According to arms experts, this is the result of two things: the Reagan administration's view that weapons transfers are a legitimate major tool of foreign policy (a reversal of Carter administration doctrine); and the general recent drop in the world arms trade.

''We acquired a larger share of a smaller pie,'' says Richard Grimmett, national defense analyst with the Congressional Research Service.

This is causing growing concern on Capitol Hill.

''We firmly believe that the Congress has an overriding interest in reestablishing some meaningful form of control over what might otherwise be the unlimited and unrestrained sale of arms by any administration,'' four members of the House Foreign Affairs Committee wrote in a recent ''dear colleague'' letter. The four are Stephen J. Solarz (D) of New York, Benjamin A. Gilman (R) of New York, Michael D. Barnes (D) of Maryland, and Mark D. Siljander (R) of Michigan.

The US Supreme Court last year knocked out the legislative veto as a tool of lawmakers here. In an effort to circumvent this ruling, a bipartisan group of legislators is trying to amend the Arms Export Control Act to give Congress a role in limiting such weapons sales abroad.

The proposed amendment, which now has 35 cosponsors in the House, would require that Congress approve most arms transactions (government-to-government sales, commercial arms sales, leasing of defense items, and third-country transfers) involving at least $14 million in major weapons or $50 million in other defense equipment or services.

In emergencies involving US security, the President could act without congressional consent.

For certain countries - members of NATO, Japan, Australia, New Zealand, and Israel - the proposed congressional role would be less direct. Lawmakers would have 15 days to disapprove such sales or transfers, but would not have to act positively to approve them. The key political point here, as one congressional staff member puts it, is that the proposal ''treats Israel like a NATO ally.''

Even though Justice and State Department officials have said such enhanced congressional power over arms sales probably would survive a constitutional challenge, the proposed amendments are unlikely to become law soon.

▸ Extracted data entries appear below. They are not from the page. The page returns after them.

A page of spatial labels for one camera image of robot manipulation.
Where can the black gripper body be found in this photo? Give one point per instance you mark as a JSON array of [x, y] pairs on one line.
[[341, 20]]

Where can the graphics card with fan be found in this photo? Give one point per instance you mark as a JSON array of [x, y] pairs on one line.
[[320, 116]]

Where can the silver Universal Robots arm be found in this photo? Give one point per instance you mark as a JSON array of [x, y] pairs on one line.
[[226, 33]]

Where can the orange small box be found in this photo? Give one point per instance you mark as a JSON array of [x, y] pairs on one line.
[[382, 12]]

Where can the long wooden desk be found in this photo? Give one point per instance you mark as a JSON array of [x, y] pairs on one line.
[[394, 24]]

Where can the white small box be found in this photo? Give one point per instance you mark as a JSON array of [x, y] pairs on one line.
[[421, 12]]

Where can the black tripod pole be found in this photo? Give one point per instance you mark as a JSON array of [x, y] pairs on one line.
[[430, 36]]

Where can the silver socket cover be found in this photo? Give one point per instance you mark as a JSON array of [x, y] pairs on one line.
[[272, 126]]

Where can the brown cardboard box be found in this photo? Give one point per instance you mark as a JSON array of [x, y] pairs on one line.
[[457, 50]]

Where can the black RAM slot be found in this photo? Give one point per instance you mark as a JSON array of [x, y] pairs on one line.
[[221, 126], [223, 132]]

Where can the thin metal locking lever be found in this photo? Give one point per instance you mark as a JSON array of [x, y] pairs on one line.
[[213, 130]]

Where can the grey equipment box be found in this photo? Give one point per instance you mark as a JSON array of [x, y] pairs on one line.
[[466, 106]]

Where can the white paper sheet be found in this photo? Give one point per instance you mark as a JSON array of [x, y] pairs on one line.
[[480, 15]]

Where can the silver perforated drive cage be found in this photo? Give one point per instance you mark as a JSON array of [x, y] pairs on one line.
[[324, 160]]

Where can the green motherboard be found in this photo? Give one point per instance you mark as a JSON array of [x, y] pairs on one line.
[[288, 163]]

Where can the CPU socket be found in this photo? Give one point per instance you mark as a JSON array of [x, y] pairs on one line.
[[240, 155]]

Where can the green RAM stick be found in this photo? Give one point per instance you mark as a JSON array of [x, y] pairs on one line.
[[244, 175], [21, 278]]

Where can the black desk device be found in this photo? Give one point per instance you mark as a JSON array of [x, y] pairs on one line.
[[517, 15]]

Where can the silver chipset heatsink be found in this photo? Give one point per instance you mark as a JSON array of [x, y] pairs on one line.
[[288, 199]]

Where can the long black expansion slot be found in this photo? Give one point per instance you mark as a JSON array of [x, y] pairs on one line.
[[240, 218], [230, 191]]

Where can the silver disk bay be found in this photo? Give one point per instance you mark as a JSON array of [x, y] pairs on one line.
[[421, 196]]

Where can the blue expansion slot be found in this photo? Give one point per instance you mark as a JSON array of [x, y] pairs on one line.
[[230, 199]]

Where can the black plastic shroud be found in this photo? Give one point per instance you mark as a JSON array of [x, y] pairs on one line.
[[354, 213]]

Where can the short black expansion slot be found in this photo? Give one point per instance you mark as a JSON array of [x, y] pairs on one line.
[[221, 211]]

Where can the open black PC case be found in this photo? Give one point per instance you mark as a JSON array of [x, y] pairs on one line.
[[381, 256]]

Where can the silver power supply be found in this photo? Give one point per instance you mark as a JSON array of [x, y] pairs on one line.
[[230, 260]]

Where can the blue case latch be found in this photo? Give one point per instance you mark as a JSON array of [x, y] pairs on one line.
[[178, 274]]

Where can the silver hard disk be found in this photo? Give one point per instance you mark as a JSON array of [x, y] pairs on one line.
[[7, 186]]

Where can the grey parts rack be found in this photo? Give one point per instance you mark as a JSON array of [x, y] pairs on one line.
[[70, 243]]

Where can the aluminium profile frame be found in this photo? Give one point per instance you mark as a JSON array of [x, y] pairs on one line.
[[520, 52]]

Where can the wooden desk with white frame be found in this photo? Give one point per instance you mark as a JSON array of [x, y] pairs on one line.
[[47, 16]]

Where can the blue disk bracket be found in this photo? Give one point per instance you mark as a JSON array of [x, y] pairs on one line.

Still, the pressure for more congressional say in the matter is likely to increase. There are a number of potentially controversial arms sales just over the horizon, especially if President Reagan is reelected. These may include renewed efforts to supply weapons to moderate Arab countries like Jordan, Saudi Arabia, and Kuwait, congressional observers predict.

When inflation is discounted, total arms deliveries to third-world countries are now less than they were in 1976, according to the Congressional Research Service report. There are several reasons for this, says Dr. Grimmett, the report's author.

World recession, mounting international debt, and a lessening demand for third-world oil have made it harder for many countries to keep buying more arms. Also, many arsenals are nearly full to capacity with advanced weapons acquired from communist and noncommunist suppliers.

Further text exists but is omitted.